Elective surgery put on hold at the height of the coronavirus pandemic is being restarted at Wagga Base Hospital.
Lenert Bruce, the executive director of medical services for the Murrumbidgee Local Health District, said the hospital had been given permission to resume up to 75 per cent of its previous elective surgery workload by the end of June.
"We have started doing cataract surgery, joint replacement surgery and for families with children waiting to have their tonsils out, first lists were done yesterday," Dr Bruce said.
"We've recommenced most of the lists, so we just have to work through the patients whose surgery has been delayed for very good reason."
Dr Bruce said it had now been almost six weeks since a new coronavirus case had been recorded in the Murrumbidgee.
The region has recorded a total of 45 cases, with just one remaining officially active.
So far, 9314 tests have been carried out, with Dr Bruce warning there would likely be more cases in the region in the future.
Dr Bruce repeated his previous pleas for people who have any flu-like symptoms to be tested for COVID-19.
"If you are in any way unwell, even with the mildest symptoms, get tested. Then we can identify you and look after you, to make sure you don't deteriorate," he said.
"You don't necessarily have to go into hospital, we've got our virtual ward and we can look after you at home, but testing is absolutely essential."
Dr Bruce said more testing was now being done at Wagga Base, so the turnaround time for a test conducted in Murrumbidgee was about 30 hours.
"We know it is an inconvenience for people to take time off work, but now it would only be really one day and it's not a bad idea to stay away from work when you are unwell. Even if you don't have COVID disease, you don't want want to go and infect your colleagues with one of the other viruses that are more prevalent during wintertime," he said.
Ahead of the June 1 lifting of some social isolation regulations, Dr Bruce said it was likely there would be future outbreaks, but that the region's health system was well prepared.
"The most important things is if you are unwell, please don't go out," he said.
With pubs, clubs, cafes and restaurants reopening and travel restrictions to be lifted from Monday, June 1, health officials are calling on businesses to be prepared.
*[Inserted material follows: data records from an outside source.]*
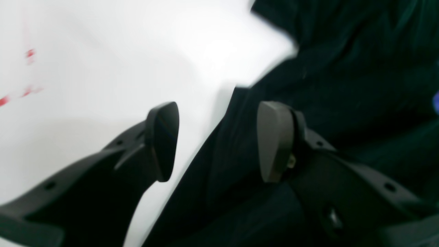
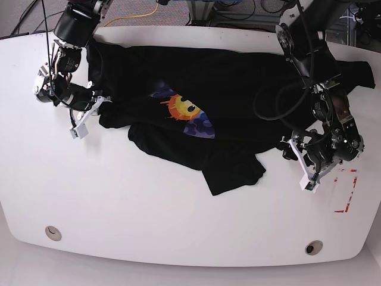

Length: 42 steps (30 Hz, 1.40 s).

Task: Layout the t-shirt on the table in an organized manner, then fold the t-shirt properly
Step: 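Reach the left gripper to the shirt's hanging hem and grasp it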

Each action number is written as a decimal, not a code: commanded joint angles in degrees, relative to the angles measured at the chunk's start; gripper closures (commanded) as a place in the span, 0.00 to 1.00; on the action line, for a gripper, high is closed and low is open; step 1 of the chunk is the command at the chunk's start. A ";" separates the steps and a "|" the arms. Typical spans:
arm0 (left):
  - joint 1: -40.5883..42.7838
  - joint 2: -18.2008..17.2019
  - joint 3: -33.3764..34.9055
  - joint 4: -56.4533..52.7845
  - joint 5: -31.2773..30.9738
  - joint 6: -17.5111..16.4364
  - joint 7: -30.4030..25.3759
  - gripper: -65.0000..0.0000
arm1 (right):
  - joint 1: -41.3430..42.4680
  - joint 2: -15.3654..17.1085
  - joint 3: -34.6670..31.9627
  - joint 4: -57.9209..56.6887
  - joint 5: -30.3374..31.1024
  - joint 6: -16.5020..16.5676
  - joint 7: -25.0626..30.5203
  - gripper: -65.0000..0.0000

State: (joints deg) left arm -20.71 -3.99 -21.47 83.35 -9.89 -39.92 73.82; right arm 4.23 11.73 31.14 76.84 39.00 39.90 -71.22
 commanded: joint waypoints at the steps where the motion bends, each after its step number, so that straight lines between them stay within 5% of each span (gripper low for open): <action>1: -2.10 -0.27 -0.02 -2.52 -0.53 0.76 -2.04 0.47 | 0.91 0.80 0.21 1.18 1.13 0.10 0.41 1.00; 12: -4.65 -0.54 -0.02 -15.53 -0.70 0.93 -4.50 0.47 | 1.00 0.80 0.21 1.18 1.13 0.10 0.41 1.00; 26: -4.21 -0.54 2.97 -15.53 -0.79 0.84 -4.85 0.48 | 1.09 0.80 0.29 1.18 1.13 0.10 0.58 1.00; 34: -4.21 -0.54 3.06 -15.53 -0.79 0.84 -4.85 0.70 | 1.09 0.80 0.47 1.18 1.22 0.10 0.58 1.00; 42: -4.13 -0.63 3.06 -15.53 -0.79 0.84 -4.68 0.71 | 1.09 0.80 0.56 1.18 1.13 0.10 0.58 1.00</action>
State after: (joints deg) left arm -23.33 -4.27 -18.46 66.78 -10.09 -38.87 69.69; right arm 4.27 11.73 31.44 76.84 39.03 39.90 -71.20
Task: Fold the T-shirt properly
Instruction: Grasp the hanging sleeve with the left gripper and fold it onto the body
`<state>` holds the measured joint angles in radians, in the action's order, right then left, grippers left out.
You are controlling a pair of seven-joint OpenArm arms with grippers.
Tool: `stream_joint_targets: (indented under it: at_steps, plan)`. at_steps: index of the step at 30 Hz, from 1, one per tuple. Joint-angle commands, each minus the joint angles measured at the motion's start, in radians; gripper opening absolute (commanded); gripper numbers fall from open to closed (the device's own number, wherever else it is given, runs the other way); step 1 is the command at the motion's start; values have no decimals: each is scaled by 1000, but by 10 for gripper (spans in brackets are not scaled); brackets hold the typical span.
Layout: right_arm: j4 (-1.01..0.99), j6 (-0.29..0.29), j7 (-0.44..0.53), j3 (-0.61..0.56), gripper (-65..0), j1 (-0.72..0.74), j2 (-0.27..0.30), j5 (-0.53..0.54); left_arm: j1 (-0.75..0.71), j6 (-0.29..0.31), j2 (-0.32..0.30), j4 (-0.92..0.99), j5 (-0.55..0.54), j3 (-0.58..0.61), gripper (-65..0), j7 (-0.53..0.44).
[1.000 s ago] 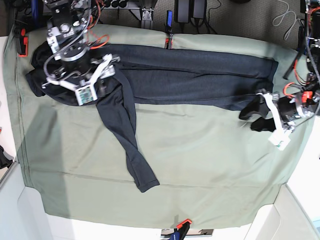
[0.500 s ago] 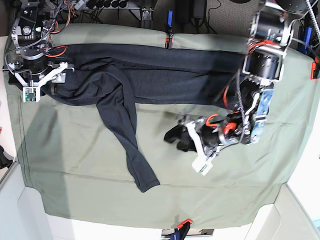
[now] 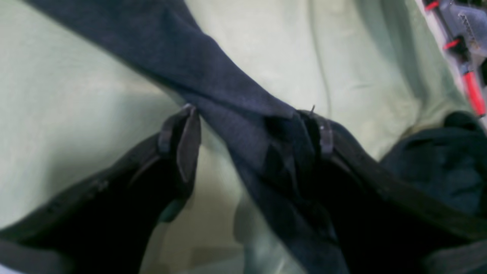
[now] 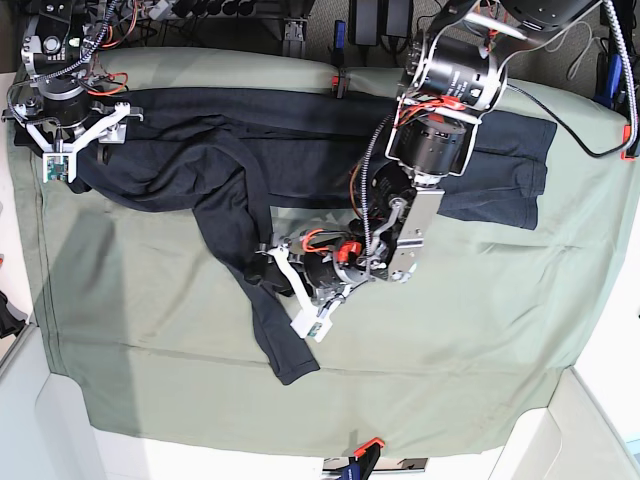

Many local business will now be preparing for staff to return to work, the MLHD's director of public health Tracey Oakman said.
While there are rules around what businesses can and cant do, all businesses should have a COVID-19 safety plan. Its critical that businesses ensure they have a safe, healthy and hygienic work environment."
The Murrumbidgee COVID-19 hotline number is 1800 831 099, and people are asked to get tested at the earliest onset of their symptoms.
Especially now with more people out and about, the risk of community transmission is higher, and its really important to continue to come forward to be tested, said Mrs Oakman.